Kornheiser, Tony
KORNHEISER, TONY
KORNHEISER, TONY (Anthony Irwin ; 1948– ), U.S. sportswriter, radio talk show host, newspaper columnist. Kornheiser grew up in Lynbrook, n.y., on Long Island. He celebrated his bar mitzvah in a Conservative synagogue, and the Kornheisers celebrated the Jewish holidays. Kornheiser graduated from Harpur College in upstate New York, now part of suny-Binghamton, in 1970, and taught elementary school for a year. He then went to work as a feature writer for New York Newsday, covering general-interest stories and writing a weekly column on rock music.
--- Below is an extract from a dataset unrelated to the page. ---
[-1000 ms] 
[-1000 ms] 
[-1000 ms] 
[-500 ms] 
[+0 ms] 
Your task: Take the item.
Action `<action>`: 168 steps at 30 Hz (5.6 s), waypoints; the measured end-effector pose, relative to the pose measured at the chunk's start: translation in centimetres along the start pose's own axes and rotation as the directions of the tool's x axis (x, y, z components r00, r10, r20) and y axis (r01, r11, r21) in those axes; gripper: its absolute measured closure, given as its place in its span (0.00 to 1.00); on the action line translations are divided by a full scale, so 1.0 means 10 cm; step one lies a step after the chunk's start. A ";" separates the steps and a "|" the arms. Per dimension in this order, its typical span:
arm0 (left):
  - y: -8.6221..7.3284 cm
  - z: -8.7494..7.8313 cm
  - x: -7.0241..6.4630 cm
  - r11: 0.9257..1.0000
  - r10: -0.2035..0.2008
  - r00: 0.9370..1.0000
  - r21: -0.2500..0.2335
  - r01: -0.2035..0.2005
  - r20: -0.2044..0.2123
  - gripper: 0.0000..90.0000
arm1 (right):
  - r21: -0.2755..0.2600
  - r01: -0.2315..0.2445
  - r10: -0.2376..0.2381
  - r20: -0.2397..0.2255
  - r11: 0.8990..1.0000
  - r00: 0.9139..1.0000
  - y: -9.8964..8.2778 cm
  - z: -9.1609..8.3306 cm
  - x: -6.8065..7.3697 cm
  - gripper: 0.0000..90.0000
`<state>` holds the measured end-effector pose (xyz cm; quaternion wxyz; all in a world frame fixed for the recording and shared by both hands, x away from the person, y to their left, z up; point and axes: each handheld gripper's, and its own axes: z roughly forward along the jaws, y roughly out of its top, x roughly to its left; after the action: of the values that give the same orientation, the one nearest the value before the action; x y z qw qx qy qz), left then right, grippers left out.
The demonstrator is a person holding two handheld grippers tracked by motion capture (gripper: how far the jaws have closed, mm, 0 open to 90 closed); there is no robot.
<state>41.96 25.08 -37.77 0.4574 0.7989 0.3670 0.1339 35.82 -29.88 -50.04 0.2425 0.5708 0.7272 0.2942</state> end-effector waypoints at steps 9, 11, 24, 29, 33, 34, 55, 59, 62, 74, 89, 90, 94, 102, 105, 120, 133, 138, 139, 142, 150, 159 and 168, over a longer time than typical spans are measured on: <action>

In 1976, he left Newsday to join the sports section of The New York Times and was hired by The Washington Post in 1979, becoming a sports columnist there in 1984. Kornheiser hosted a radio show on wtem-am in Washington, d.c., beginning in 1992, and joined espn Radio in November 1997 as host of The Tony Kornheiser Show, which premiered January 5, 1998. Kornheiser then began working at espn television, co-hosting the popular Pardon the Interruption (pti) show, which debuted on September 22, 2001. His Satellite Radio show debuted on February 28, 2005, on xm Channel 152. Kornheiser is the author of a non-sports book, The Baby Chase (1983), about infertility and adopting a child, and three compilations of his newspaper columns: Pumping Irony: Working Out the Angst of a Lifetime (1995), Bald As I Wanna Be (1997), and I'm Back for More Cash: A Tony Kornheiser Collection (Because You Can't Take Two Hundred Newspapers into the Bathroom) (2003).